» Task goal
When you retype the listing, keep every word exactly as it appears.
-*-*-
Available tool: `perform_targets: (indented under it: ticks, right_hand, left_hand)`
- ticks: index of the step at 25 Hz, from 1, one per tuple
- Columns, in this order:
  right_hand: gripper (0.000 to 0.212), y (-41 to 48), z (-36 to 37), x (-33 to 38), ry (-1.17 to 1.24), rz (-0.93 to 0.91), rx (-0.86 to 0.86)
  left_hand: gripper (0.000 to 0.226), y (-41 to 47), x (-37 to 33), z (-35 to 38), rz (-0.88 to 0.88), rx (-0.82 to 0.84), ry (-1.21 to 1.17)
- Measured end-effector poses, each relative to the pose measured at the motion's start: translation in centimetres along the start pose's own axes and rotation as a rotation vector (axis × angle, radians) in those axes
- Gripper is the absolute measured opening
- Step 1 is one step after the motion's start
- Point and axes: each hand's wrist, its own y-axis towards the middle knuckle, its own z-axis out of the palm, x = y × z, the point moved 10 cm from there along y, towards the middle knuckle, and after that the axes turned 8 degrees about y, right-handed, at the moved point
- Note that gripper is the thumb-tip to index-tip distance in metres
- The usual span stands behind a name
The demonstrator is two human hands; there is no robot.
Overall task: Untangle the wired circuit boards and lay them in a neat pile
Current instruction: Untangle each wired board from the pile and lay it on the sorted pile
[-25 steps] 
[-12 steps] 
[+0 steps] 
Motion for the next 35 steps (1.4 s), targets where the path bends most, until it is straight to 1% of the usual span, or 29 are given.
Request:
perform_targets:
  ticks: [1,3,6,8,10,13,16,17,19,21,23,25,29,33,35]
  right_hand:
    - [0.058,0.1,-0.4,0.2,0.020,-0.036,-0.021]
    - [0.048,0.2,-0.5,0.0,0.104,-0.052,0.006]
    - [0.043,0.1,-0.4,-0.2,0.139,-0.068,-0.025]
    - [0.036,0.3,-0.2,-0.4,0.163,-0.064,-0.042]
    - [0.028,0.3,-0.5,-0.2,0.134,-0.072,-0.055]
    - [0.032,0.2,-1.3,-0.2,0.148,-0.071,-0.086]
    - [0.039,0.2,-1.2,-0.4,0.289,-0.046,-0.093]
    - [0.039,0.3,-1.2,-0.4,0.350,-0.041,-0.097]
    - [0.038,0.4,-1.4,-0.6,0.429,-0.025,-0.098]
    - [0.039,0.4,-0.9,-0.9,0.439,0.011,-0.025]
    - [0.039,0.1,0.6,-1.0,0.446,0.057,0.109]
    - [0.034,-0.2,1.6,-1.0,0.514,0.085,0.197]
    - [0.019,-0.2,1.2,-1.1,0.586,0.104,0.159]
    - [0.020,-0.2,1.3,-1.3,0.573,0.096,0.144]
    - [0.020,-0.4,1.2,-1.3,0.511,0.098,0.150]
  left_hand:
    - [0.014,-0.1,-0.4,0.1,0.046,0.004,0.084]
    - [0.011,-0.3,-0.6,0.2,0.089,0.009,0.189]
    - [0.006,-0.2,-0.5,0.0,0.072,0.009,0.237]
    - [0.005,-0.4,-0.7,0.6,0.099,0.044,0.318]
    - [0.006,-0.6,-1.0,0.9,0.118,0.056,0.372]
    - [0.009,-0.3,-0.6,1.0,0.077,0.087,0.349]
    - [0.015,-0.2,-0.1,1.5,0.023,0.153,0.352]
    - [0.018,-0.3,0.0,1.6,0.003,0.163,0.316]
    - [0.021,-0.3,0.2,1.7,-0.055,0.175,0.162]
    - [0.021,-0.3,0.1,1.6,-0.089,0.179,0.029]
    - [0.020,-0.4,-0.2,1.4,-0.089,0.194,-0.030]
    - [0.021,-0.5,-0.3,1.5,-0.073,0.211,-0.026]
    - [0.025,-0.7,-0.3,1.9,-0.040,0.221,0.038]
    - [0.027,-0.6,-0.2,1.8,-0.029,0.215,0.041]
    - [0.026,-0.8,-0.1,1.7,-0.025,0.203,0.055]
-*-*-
» Output
Available tool: `perform_targets: (indented under it: ticks, right_hand, left_hand)`
- ticks: index of the step at 25 Hz, from 1, one per tuple
- Columns, in this order:
  right_hand: gripper (0.000 to 0.212), y (-41 to 48), z (-36 to 37), x (-33 to 38), ry (-1.17 to 1.24), rz (-0.93 to 0.91), rx (-0.86 to 0.86)
  left_hand: gripper (0.000 to 0.226), y (-41 to 47), x (-37 to 33), z (-35 to 38), rz (-0.88 to 0.88), rx (-0.82 to 0.84), ry (-1.21 to 1.17)
- Measured end-effector poses, each relative to the pose measured at the motion's start: translation in centimetres along the start pose's own axes and rotation as a rotation vector (axis × angle, radians) in those axes
- Gripper is the absolute measured opening
- Step 1 is one step after the motion's start
- Point and axes: each hand's wrist, its own y-axis towards the middle knuckle, its own z-axis out of the palm, x = y × z, the point moved 10 cm from there along y, towards the middle knuckle, and after that the axes turned 8 degrees about y, right-handed, at the moved point
- Note that gripper is the thumb-tip to index-tip distance in metres
- The usual span stands behind a name
The demonstrator is two human hands; there is no robot.
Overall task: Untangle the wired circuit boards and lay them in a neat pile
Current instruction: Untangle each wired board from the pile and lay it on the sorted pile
[-25 steps] 
[-12 steps] 
[+0 steps] 
Motion for the next 35 steps (1.4 s), targets where the path bends most, until it is straight to 1% of the usual span, or 29 are given.
Request:
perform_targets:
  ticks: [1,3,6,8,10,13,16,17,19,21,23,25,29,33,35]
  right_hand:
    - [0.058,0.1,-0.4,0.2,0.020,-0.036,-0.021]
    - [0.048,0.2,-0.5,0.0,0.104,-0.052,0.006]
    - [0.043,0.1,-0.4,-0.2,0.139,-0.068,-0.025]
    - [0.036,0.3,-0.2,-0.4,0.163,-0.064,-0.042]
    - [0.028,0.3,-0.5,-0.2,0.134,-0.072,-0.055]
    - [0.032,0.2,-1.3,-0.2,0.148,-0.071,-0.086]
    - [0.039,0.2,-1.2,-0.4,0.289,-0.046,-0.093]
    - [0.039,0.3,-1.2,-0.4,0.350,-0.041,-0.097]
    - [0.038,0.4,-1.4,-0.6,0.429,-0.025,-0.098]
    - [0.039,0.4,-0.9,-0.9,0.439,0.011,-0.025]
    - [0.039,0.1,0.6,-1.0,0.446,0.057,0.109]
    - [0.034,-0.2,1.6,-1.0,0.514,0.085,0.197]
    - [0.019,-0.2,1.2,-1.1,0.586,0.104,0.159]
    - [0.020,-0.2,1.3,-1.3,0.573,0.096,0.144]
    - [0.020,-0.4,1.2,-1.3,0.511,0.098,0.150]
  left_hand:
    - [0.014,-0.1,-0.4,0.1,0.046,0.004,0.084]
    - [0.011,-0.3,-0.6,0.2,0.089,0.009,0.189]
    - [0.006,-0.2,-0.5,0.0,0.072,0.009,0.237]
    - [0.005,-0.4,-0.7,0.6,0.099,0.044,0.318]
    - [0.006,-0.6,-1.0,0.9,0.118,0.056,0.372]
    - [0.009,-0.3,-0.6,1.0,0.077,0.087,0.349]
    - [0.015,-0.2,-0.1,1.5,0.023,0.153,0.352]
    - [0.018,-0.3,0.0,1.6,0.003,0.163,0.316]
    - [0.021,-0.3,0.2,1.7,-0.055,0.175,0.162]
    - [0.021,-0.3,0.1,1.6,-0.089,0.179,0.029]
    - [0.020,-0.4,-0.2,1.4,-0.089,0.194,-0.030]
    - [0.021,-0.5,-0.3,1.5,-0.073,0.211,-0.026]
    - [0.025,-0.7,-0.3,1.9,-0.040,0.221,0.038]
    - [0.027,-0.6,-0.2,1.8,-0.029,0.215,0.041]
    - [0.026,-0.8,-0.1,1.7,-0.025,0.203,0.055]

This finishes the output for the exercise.